Extended Data Fig. 6 Genotype assignment based on GoT-ChA read distribution for primary samples.
a, Accessibility-based UMAP coloured by GoT-ChA genotype assignment (blue = WT; red = homozygous mutant; gold = heterozygous; grey = NA) for each primary sample (n = 21 samples). b, Correlation between JAK2V617F variant allele fraction (VAF) as measured by bulk DNA sequencing (Bulk DNA VAF) and pseudobulk JAK2V617F VAF as estimated from GoT-ChA genotype calls (Spearman’s ρ = 0.64; R2 = 0.51; P = 1.2 × 10−3; Two-sided F-test). Grey area represents the 95% confidence interval c, Genotype frequency for Pt-10 JAK2V617 locus as measured by GoT-ChA (n = 8,682 cells) or Mission Bio Tapestri (n = 2,223 cells). HET = JAK2V617F heterozygous; MUT = homozygous JAK2V617F mutant; WT = wild-type. d, Accessibility tracks of normalized ATAC signal across all genotyped cells in the dataset (n = 45,167 cells) for the JAK2 promoter region (± 2 kb from transcriptional start site) for WT (n = 14,878 cells), homozygous MUT (n = 22,842 cells) and HET (n = 7,647 cells). e, Accessibility tracks of normalized ATAC signal across HSCs (n = 7,627 cells), EP1 (n = 11,816 cells), GMP (n = 10,310 cells) or MkP (n = 7,154 cells) clusters for the JAK2 promoter region (± 2 kb from transcriptional start site). f, Percentage of genotyped cells according to JAK2 gene accessibility quantile. Each quantile comprises 100 randomly sampled cells. Quantiles were defined by normalized accessibility score (as reads mapping the gene for every 10,000 reads per cell, Methods), with ranges corresponding to: 0.01 − 10.84 (Quantile 1), 10.85 − 21.67 (Quantile 2), 21.68 − 32.51 (Quantile 3), 32.52 − 43.33 (Quantile 4) and 43.34 – 108.33 (Quantile 5). g, Percentage of genotyped cells and mean JAK2 gene accessibility per cell cluster (Spearman’s ρ = −0.003; R2 = 0.015; P = 0.55; Two-sided F-test). Grey area represents the 95% confidence interval. h, Accessibility tracks across the JAK2 gene body (± 2 kb) for each cell cluster. The genomic coordinates corresponding to the JAK2V617F (c.1849G>T) mutation are highlighted in pink.

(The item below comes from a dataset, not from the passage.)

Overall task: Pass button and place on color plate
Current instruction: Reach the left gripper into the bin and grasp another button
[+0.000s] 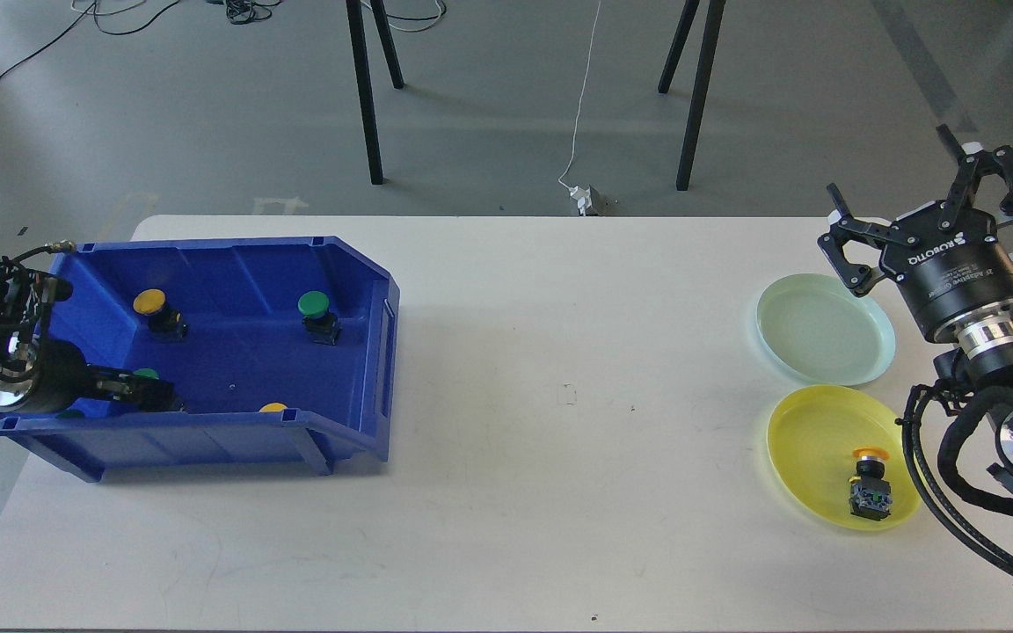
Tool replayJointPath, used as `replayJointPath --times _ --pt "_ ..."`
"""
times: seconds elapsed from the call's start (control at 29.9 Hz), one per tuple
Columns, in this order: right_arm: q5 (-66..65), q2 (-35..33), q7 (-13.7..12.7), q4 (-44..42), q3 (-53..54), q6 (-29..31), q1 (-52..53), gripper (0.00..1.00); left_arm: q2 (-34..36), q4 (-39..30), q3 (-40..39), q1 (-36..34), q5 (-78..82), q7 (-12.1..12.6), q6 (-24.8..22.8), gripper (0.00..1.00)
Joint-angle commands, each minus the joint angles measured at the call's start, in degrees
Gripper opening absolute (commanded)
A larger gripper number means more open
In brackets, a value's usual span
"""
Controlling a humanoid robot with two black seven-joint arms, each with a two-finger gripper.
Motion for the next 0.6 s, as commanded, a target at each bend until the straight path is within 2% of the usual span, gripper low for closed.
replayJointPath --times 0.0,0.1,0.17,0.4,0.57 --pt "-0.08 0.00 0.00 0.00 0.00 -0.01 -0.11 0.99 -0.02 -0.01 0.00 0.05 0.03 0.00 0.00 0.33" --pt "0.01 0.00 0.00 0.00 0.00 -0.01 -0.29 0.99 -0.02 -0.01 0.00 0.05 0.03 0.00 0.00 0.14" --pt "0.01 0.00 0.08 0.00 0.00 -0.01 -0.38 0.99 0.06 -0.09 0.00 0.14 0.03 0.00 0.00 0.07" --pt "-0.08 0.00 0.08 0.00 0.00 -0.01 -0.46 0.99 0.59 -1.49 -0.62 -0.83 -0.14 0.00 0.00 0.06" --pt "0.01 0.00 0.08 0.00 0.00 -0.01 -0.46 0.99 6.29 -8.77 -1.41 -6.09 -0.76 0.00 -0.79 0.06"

Extended Data Fig. 7 JAK2V617F-mutated cells are enriched in erythroid, megakaryocyte and granulocyte-monocyte progenitor cells in untreated or patients with no clinical response to ruxolitinib.
a, JAK2V617 genotyping efficiency across studies applying single-cell droplet-based genotyping, plotted as mean ± s.d. of biologically independent samples (points). b, Heatmap showing the normalized mutant fraction across indicated HSCs, MEPs, MkPs and erythroid progenitor (EP[1–3]) clusters (>20 cells genotyped) for untreated (green) or ruxolitinib-treated (yellow) clonal hematopoiesis (CH), polycythemia vera (PV) and myelofibrosis (MF) patient samples with >20 cells genotyped per cluster. c, Normalized fraction of mutated cells in HSCs (n = 1,365 cells), MEP (n = 2,565 cells), erythroid progenitors (EP1, n = 2,315 cells; EP2-3, n = 3,610 cells) and MkP (n = 1,784 cells) in untreated MF patients (each dot represents a single patient; Two-sided Wilcoxon rank sum test; error bars show standard error). d, Normalized fraction of mutated cells in HSCs (n = 1,365 cells), HSCMY (n = 2,970 cells) and GMP (n = 2,209 cells) in untreated MF patients (each dot represents a single patient; Two-sided Wilcoxon rank sum test; error bars show standard error). e, Normalized fraction of mutated cells in HSC (n = 883 cells), MEP (n = 1,352 cells), erythroid progenitors (EP1, n = 1,639 cells; EP2-3, n = 2,482 cells) and MkP (n = 907 cells) in ruxolitinib-treated MF patients (each dot represents a single patient; Two-sided Wilcoxon rank sum test; error bars show standard error). f, Normalized fraction of mutated cells in HSC (n = 883 cells), HSCMY, (n = 889 cells) and GMP (n = 2,562 cells) in ruxolitinib-treated MF patients (each dot represents a single patient; Two-sided Wilcoxon rank sum test; error bars show standard error). g, Accessibility-based UMAP coloured by GoT-ChA genotype assignment for the Pt-07 sample (no on-treatment response to ruxolitinib) as WT (n = 994 cells), homozygous MUT (n = 674 cells), HET (n = 193 cells) or not assignable (NA, n = 3,448). h, Top: odds ratio between the fraction of mutated cells in each of the indicated clusters and the fraction of mutated cells for the remaining clusters (Two-sided Fisher Exact test; dots indicate the estimated odds ratio, error bars show the 95% confidence interval; the dotted line indicates an odds ratio of 1, signifying no change). Bottom: total number of cells in each cluster for which genotyping data are available. i, Pseudotime estimation as calculated by Monocle 3 (Methods) for the Pt-07 sample UMAP from (g), setting the HSC cluster as the starting point of the trajectories.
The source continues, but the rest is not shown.